A/N: What took me so long, you say? Well, it seems that even though I have a whole lot of free time on my hands, my mind always reminds me about the other stories I've been neglecting. But here I am, eager to continue my most promising story. Lucky for you, no? *readers: No!* Hahahah... yeah. So anyway, I guess everyone likes my dynamic duo so far. I don't like to think of Rhodes as being exactly like Sherlock Holmes. Rhodes is a bit more compassionate than his nineteenth-century equivalent, and more sensitive to people's feelings. Of course, he's arrogant. He has to be. Bridges, on the other hand, is pure Watson. They're both caring and emotional, and appreciative of simple beauty. I think that both Nadia Bridges and her counterpart, John Watson, are the kind of friend everyone needs, and everyone takes for granted. But there I go, blabbering away again. Here's the latest chapter.

Disclaimer: Sir Arthur Conan Doyle, the man who created the legend, is the one who takes the credit for my story. Without the idea to go on, it would be nothing.



A Perfect World
a Sherlock Holmes pastiche
by Wakizashi

Chapter Four: In the Late Hours





"So to release that tension built up right there, you want to apply pressure here, below the latissimus dorsi, and... Nadia? Nadia, are you listening?"

I snapped out of my trance and looked up sharply at my instructor's irritated face. "Yeah. I was listening. Sorry, Thomas."

He rolled his eyes and went on to the next student, leaving me to continue working on my patient... or maybe I should say "guinea pig". In truth, I hadn't been listening at all. Ever since that Saturday, two days before, when Rhodes' client had been murdured, my mind could not focus on anything else. Though the man had been killed evidently for revenge, the murderer - or murderers - had so far gotten away with it, and they were still out there; most likely still somewhere in San Francisco. Until Rhodes figured out who had done it, no one was safe.
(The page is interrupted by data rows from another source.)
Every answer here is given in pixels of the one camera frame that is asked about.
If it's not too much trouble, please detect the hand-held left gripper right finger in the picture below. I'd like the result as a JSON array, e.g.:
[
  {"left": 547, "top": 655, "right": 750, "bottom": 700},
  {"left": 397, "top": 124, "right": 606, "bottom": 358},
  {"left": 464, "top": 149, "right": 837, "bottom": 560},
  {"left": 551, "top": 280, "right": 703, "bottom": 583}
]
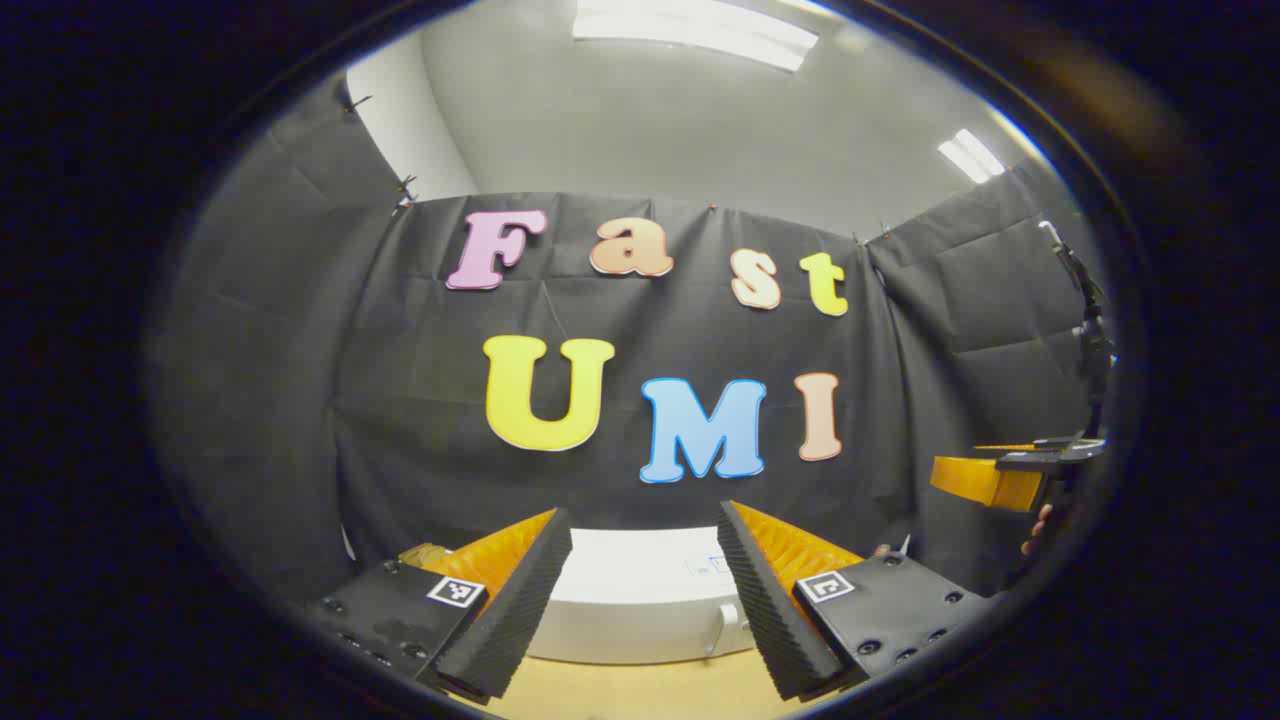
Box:
[{"left": 716, "top": 500, "right": 996, "bottom": 703}]

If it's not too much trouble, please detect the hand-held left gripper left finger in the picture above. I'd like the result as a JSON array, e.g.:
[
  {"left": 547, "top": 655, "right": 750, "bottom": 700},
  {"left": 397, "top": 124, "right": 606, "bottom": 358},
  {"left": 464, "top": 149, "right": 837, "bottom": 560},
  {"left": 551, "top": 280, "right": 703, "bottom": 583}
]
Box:
[{"left": 305, "top": 507, "right": 574, "bottom": 706}]

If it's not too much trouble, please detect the white microwave oven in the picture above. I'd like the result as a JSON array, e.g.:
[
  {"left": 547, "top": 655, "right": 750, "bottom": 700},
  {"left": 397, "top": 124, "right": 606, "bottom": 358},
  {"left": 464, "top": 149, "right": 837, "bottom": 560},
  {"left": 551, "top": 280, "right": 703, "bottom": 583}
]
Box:
[{"left": 525, "top": 527, "right": 766, "bottom": 666}]

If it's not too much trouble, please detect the small ceiling light panel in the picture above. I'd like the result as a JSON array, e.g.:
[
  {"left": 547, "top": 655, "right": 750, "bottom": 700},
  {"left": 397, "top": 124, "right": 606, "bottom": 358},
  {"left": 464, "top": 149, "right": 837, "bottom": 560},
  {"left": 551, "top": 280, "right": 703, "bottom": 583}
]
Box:
[{"left": 937, "top": 128, "right": 1006, "bottom": 186}]

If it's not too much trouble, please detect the black backdrop cloth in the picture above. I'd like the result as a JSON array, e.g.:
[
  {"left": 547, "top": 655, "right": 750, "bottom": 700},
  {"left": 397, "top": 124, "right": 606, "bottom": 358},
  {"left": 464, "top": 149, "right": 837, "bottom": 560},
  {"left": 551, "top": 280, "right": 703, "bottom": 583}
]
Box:
[{"left": 150, "top": 75, "right": 1116, "bottom": 611}]

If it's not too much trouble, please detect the long ceiling light panel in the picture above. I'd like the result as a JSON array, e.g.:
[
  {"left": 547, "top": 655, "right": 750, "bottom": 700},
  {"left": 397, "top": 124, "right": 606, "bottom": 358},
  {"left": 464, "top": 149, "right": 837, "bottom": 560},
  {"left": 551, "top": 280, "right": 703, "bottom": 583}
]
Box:
[{"left": 572, "top": 0, "right": 821, "bottom": 73}]
I kept thinking about the ring that was found on Chan's body; the old, scratched wedding band. It obviously hadn't belonged to him, because judging from the size of the other one, he had been a man possessed of considerably large fingers, and besides, what kind of guy wears women's rings anyway? Perhaps it belonged to his wife. But no, that didn't make any more sense than the first hypothesis; the ring was far too worn for any self-respecting woman to wear in public. For some reason, I had a feeling it didn't belong to his wife either.
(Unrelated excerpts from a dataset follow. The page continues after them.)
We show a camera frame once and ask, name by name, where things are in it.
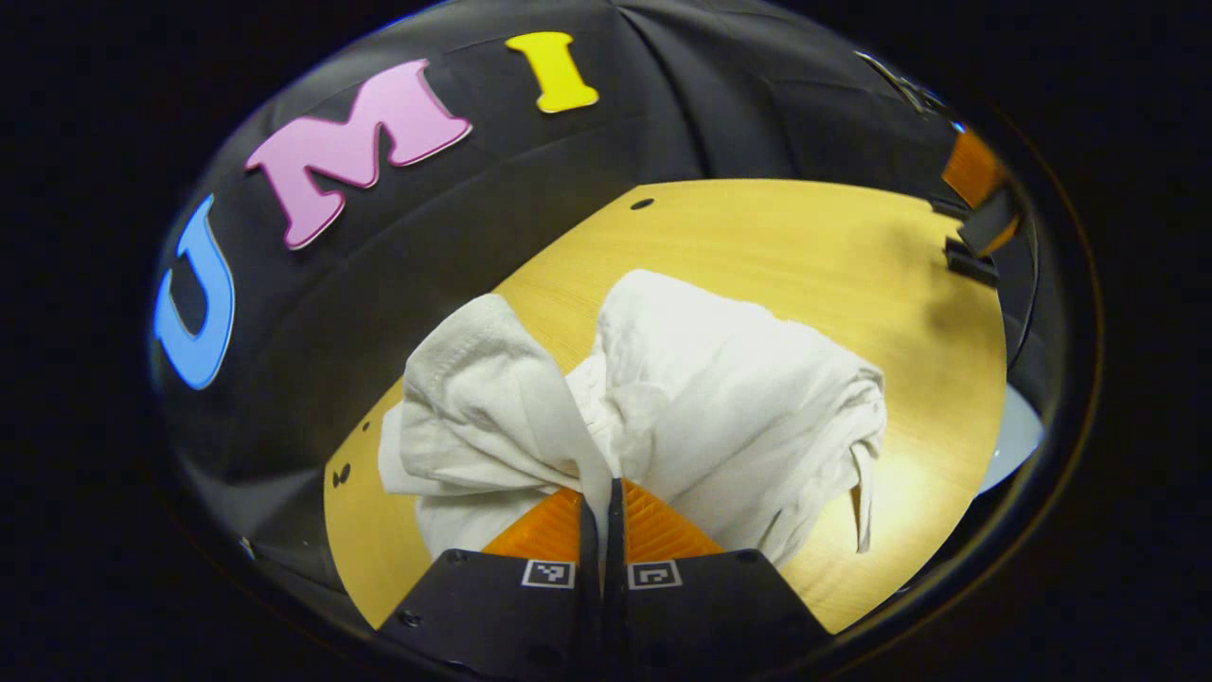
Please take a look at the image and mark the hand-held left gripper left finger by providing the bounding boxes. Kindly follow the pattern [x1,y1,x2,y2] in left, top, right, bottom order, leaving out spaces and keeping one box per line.
[376,488,603,682]

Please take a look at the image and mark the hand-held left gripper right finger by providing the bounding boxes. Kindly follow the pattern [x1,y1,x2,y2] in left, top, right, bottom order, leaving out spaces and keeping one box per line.
[604,478,835,682]

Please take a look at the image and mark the white jeans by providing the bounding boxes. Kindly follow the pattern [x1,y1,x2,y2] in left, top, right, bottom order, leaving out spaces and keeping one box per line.
[377,268,889,570]

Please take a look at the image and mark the black backdrop cloth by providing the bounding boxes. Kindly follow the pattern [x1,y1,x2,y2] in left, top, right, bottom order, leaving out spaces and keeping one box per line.
[149,0,1044,609]
*Damn that Rhodes,* I thought in frustration as I kneaded my patient's tightened muscles. *My life was normal before I met him.*

Our class concluded with the directions to read chapters ten and eleven in our study volume, which was not an easy task, considering how thick the book was. I prepared myself for a splitting headache as I called my goodnights to my instructor and fellow students and headed out the door onto the cold, dark street.

During every instance in which my father had called me since I moved to San Francisco, he had included in his flurry of anecdotes, news of neighbors, and affirmations of paternal love some form of warning not to wander alone through the city at night. And, after each instance, I assured him that I had not even considered doing so. In fact, until tonight, my reassurances were actually true; during the rare occasions in which Rhodes had not accompanied me, I had taken a cab to my apartment complex, even though the number of blocks between it and the massage school could be counted on two hands.
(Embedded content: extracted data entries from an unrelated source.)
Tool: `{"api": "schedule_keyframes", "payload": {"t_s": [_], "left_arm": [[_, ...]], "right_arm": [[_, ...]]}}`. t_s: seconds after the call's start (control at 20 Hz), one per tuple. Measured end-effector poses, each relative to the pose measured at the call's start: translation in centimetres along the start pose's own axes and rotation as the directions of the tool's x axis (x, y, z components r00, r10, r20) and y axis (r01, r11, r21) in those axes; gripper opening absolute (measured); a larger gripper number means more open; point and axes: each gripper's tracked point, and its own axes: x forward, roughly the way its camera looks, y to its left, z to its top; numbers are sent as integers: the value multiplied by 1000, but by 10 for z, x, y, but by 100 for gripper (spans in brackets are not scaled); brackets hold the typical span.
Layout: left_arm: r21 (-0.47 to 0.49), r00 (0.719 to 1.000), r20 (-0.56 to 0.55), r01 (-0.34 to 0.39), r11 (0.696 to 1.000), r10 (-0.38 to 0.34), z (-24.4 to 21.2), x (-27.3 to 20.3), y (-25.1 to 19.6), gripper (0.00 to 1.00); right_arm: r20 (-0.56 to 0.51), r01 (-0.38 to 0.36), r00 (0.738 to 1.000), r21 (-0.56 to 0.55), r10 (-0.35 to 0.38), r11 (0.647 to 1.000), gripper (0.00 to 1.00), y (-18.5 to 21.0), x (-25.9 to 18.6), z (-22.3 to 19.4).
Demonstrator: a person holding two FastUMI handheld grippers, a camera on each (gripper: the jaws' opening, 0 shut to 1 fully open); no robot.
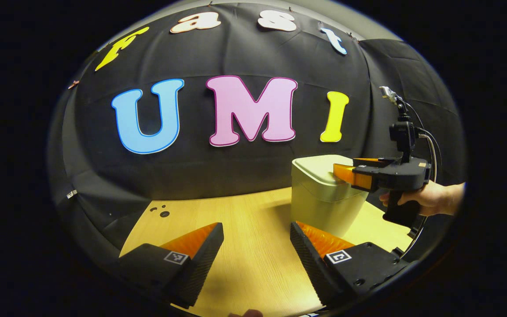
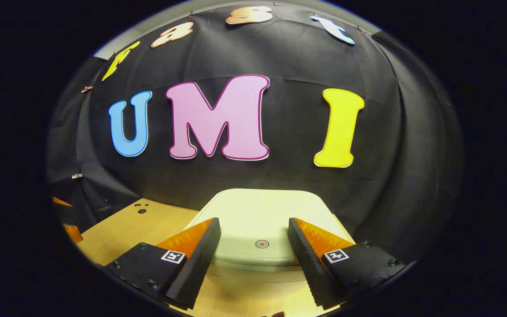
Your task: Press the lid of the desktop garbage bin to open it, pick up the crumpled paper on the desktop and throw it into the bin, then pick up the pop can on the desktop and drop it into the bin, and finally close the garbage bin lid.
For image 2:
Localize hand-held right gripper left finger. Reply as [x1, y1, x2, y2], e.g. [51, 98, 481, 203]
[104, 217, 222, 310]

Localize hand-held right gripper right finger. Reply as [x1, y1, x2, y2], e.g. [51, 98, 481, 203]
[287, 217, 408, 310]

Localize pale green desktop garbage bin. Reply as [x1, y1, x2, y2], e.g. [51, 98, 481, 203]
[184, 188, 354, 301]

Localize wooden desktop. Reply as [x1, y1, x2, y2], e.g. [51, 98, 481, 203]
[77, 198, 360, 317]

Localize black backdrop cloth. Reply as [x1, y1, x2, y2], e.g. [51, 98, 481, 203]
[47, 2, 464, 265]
But on this particular night, when for once it wasn't raining buckets on the dark city, I was too anxious to get home to bother spending money on a taxi. Wrapping my coat tighter around myself, I started off down the street, my boots squelching on the sidewalk, which was still wet from the afternoon showers. I didn't feel especially apprehensive; it wasn't as if I was completely defenseless in the event that someone tried to mug me. In high school, after much begging, I had convinced my father to let me learn tae kwon do, and if it was absolutely necessary, I was at least capable of breaking the arm of a man twice my size.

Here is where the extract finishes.